2. Tribe of Productivity and Comfort (MiddleYears): those of us at the middle-to-late points in our careers as parents and/or earners who are preprogrammed to consume drugs like Lipitor, Viagra, Prozac, and Prilosec, to "shore up our ability to produce more and better and to relieve discomfit, including the discomfit of having to watch what and how much we eat and drink and of sitting on our duff."

3. Tribe of High-Performance Aging: seniors who take drugs "not only to alleviate the discomfit of aging, but also to extend their lives."

Crister credits Pat Kelly, president of U.S. Pharmaceuticals for Pfizer, for inspiring the idea of consumer tribalism-pharma's need to sell lifestyle, not things. "By conjuring brand tribalism-an intense, interactive, and information-driven promotion of a product and the values it is made to seem to embody-a company can not only gain new customers, but also hold on to the old ones," says Crister.

According to Crister, before big pharmaceutical companies could create these tribes to consume their drugs, they had to become "unbound" from government restrictions. Crister devotes about 100 pages-38% of the book-to a history of how direct-to-consumer (DTC) advertising became legal is the U.S.

I found this to be the most interesting part of the book because of the first-hand accounts of people who played critical roles in making DTC advertising possible. Some of these "DTC pioneers" are still part of the pharmaceutical advertising scene today. Also, I know some of these people personally, which makes reading the story all the more interesting. Crister's account-which I have no reason to believe is inaccurate (the book is chuck full of references)-gave me insight into the backgrounds of these pioneers and how they got to where they are today.
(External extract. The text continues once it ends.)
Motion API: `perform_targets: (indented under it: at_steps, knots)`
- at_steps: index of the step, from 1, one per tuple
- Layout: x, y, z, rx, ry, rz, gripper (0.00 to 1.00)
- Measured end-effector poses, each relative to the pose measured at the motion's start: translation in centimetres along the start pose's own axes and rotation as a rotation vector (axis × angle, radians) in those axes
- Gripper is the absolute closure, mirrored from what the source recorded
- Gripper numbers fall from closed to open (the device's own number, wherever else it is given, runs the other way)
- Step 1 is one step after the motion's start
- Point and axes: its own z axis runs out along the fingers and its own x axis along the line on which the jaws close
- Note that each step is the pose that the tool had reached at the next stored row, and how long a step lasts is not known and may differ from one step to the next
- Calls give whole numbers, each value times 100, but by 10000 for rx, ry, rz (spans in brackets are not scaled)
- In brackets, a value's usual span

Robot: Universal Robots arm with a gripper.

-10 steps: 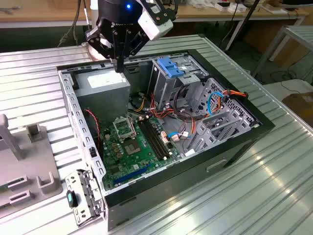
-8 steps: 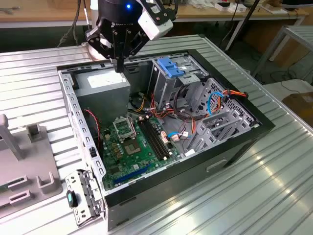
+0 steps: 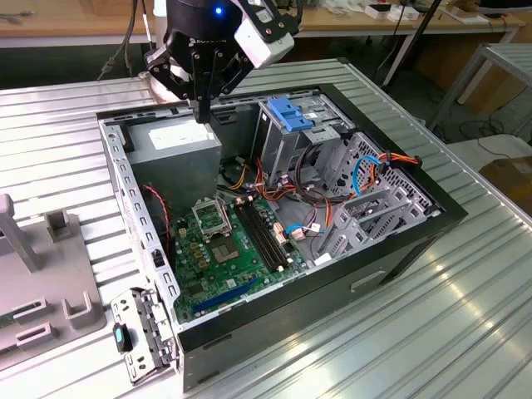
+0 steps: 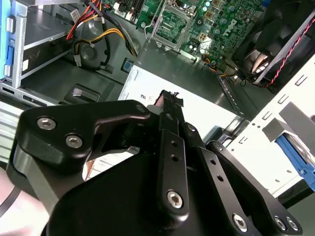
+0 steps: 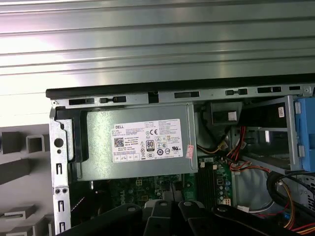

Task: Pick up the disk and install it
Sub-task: 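Reach for the disk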

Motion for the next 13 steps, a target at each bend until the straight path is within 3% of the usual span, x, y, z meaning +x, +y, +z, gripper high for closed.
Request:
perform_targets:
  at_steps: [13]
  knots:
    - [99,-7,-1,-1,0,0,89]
Crister seems to have had unusual access to the principals-including pharmaceutical executives-involved. He peppers his story with many quotes and colorful phrases based on these interviews. Although I am happy that these people's stories have been told in their own words, some of these words have been used to make Crister's case against the industry.

There are a few juicy anti-DTC quotes from pharma execs in the book. Although the execs made these statements prior to DTC becoming legals, twenty-five years later and with eight years of DTC experience, the industry is still confronted by critics regarding DTC's cost, educational effectiveness, and ability to present risk information. For a review of these issues, see my article, "DTC Pros and Cons Presented at FDA Hearing," in Pharma Marketing News (www.pharmamarketingnews.com).

Crister, of course, has an axe to grind with the pharmaceutical industry and offers up the same criticisms of pharma marketing practices as did many other critics before him. His distinction, however, is the colorful and amusing language he uses. Here's a sampling in no particular logical order:

* On blockbuster drugs: "By late 2004, blockbusterism, the jumbo golden Rx goose, seemed to have laid its last egg."
* On CME: "The Demi Moore of this lap dance is CME."
* On Gen-X marketing: "The synergy marketers boogied at full tilt." I am still not sure what he means by that.
* On the liver: "the canary in the mineshaft of Generation Rx."
* On patients as consumers: "a person with medical needs" these days acts "as if he is not going to the doctor but rather to the mall." Crister's main reform idea is that patients should stop thinking of themselves as consumers and that we all should cut down our own use of prescription drugs. Not a bad suggestion, but utter radicalism to some pharmaceutical marketers.
* On the Pharmaceutical Marketing Congress: "the world's fair of pharmaceutical marketing."
* On Pat Kelly, president of U.S. Pharmaceuticals for Pfizer: "unquestionably, the definitive lead guitar player in the rocking world of modern drug marketing."
* On physician detailing: "more of a pharmaceutical lap dance than, like, and old-fashioned sales call." For more on the relation of sex and sales reps, see Pharma Marketing Blog ("Sexy Reps Sell Rx"; www.pharmamarketingblog.com).
* On polypharmacy: "in that regard most drug companies have been as responsible as a thirsty sailor in port after a year at sea." He said "thirsty," but I am sure he meant "horny."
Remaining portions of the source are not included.